El programa constató que las personas que los intermediarios mencionaban como sus enlaces negaron cualquier participación.
Otro testimonio recogido fue el de un músico que aseguró haber pagado 600 mil dólares a los mismos intermediarios sin conseguir el indulto ni la devolución parcial del dinero pactada por contrato.
Más allá de los intermediarios, la investigación presentó un hallazgo propio: cerca del 70 por ciento de los indultos y conmutaciones otorgados por Trump en su segundo mandato no pasaron por el procedimiento regular de la Oficina del Abogado de Indultos del Departamento de Justicia, cifra que sube al 92 por ciento si se incluyen los perdones a los participantes en el asalto al Capitolio del 6 de enero de 2021.
Mientras tanto, unas 16 mil solicitudes permanecen pendientes en la vía ordinaria.
El programa repasó además una serie de indultos de alto perfil concedidos después de que los beneficiarios o sus allegados hicieran donaciones millonarias a la campaña de Trump, participaran en eventos de recaudación o mantuvieran negocios con empresas de la familia presidencial.
Entre los casos citados figuran el de un empresario del rubro automotriz que donó cerca de dos millones de dólares, el del fundador de la plataforma de criptomonedas Binance, vinculado a la empresa de activos digitales de los hijos del presidente, y el del expresidente hondureño Juan Orlando Hernández.
Hernández fue condenado en 2024 en Nueva York a 45 años de prisión por conspirar para introducir cocaína a Estados Unidos y por delitos relacionados con armas, tras un juicio en el que se estableció que recibió sobornos de narcotraficantes a cambio de protección.
Trump lo indultó a finales de noviembre de 2025, a pocos días de las elecciones generales hondureñas, con el argumento de que había sido víctima de una persecución injusta.
La decisión generó rechazo incluso en sectores republicanos y llamó la atención por producirse mientras el Gobierno estadounidense ejecutaba ataques militares contra supuestas embarcaciones del narcotráfico en el Caribe y el Pacífico.
Investigaciones periodísticas y un informe de la minoría demócrata del Comité Judicial de la Cámara de Representantes han señalado que en el indulto de Hernández intervino el operador político Roger Stone, también beneficiario de un perdón presidencial, quien entregó personalmente una carta del exmandatario a Trump horas antes de que se anunciara la decisión.
Esos reportes vinculan la gestión con el interés de inversionistas estadounidenses en preservar las Zonas de Empleo y Desarrollo Económico (ZEDE), en particular Próspera, impulsadas durante el gobierno de Hernández y que la administración anterior en Honduras buscaba eliminar.
Hernández ha negado haber pagado por su indulto y sostiene que su condena fue producto de una conspiración política.
Regresó a Honduras en julio y enfrenta en tribunales nacionales un proceso por fraude y lavado de activos, en el marco del caso Pandora, por el presunto desvío de fondos públicos hacia su campaña de 2013.

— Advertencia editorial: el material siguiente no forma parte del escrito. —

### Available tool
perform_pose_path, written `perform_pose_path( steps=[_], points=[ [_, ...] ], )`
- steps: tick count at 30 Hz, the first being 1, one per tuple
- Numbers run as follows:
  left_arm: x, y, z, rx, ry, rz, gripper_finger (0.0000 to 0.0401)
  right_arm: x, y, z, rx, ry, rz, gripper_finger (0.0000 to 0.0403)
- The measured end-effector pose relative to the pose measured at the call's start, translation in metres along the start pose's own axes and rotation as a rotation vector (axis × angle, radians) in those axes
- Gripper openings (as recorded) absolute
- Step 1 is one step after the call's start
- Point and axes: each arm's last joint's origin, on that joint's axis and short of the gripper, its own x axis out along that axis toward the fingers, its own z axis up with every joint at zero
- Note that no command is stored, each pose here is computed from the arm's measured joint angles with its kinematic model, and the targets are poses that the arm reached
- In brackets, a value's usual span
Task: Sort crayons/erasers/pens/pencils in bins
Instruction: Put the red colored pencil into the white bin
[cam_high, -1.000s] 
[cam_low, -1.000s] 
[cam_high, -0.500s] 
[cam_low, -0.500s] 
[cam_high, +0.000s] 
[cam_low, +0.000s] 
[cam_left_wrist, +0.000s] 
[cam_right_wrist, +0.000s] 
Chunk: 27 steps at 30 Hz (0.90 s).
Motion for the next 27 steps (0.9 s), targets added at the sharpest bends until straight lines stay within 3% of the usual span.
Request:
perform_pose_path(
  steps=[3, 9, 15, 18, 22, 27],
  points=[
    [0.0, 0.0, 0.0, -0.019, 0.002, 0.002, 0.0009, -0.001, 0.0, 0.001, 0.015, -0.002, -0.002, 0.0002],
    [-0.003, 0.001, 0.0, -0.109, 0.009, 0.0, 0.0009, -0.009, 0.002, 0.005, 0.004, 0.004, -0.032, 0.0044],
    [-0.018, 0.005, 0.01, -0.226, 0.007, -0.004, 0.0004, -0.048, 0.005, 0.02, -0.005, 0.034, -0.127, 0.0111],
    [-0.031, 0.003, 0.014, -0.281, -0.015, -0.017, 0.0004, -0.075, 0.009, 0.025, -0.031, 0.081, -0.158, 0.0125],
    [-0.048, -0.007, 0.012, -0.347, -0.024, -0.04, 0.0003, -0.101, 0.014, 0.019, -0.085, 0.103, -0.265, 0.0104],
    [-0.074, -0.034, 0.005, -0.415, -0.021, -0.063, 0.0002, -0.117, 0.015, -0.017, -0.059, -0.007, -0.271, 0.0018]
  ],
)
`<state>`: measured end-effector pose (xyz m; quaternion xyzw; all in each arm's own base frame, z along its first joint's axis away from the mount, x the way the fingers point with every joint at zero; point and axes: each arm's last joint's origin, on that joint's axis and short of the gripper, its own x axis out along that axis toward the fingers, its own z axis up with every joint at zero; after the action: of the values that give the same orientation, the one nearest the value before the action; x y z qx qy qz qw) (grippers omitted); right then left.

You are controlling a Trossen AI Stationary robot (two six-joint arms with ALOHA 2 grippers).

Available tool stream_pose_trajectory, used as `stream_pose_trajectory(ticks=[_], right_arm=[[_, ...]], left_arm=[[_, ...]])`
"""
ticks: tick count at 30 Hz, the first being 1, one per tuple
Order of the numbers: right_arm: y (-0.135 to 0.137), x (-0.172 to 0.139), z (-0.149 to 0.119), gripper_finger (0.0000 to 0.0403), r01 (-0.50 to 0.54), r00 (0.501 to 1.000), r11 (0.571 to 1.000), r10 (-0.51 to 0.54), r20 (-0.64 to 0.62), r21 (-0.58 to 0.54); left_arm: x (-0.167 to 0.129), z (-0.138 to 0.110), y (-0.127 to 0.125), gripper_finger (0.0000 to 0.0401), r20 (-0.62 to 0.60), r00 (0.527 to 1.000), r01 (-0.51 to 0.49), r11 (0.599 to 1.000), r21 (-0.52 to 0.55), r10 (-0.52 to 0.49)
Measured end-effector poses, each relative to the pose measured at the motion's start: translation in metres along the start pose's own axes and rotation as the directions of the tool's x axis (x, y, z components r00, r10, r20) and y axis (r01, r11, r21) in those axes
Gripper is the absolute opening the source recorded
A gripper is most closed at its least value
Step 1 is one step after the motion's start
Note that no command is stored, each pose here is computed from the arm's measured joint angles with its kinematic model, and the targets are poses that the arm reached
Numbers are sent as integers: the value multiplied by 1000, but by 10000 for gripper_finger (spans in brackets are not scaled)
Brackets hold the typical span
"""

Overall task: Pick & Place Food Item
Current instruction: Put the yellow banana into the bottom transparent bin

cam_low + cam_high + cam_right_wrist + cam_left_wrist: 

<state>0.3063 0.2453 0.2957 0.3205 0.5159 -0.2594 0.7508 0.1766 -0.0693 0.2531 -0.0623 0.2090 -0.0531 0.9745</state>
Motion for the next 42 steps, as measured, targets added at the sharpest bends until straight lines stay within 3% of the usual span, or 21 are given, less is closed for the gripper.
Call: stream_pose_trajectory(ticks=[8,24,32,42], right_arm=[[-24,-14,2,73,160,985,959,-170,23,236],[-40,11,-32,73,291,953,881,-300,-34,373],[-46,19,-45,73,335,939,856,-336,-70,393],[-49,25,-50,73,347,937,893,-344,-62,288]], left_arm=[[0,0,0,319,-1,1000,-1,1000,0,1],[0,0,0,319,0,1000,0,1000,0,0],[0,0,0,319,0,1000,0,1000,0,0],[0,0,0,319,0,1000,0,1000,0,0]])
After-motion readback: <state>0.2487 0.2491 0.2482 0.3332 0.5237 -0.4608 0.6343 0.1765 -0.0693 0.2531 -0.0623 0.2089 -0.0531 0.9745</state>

La Casa Blanca respondió al programa con un comunicado en el que afirmó que quien gaste dinero en cabildeo para obtener un indulto está desperdiciando su dinero, y aseguró que el presidente ejerce sus facultades constitucionales de manera éticamente correcta.
El exabogado de indultos Ed Martin, entrevistado en el segmento, rechazó la caracterización de un sistema de pago por acceso y calificó a los intermediarios como vendedores de humo sin influencia real en las decisiones presidenciales.
El indulto es una facultad constitucional del presidente de EE.UU. que extingue la pena, pero no anula los hechos probados en juicio ni tiene efectos sobre los procesos abiertos en otras jurisdicciones.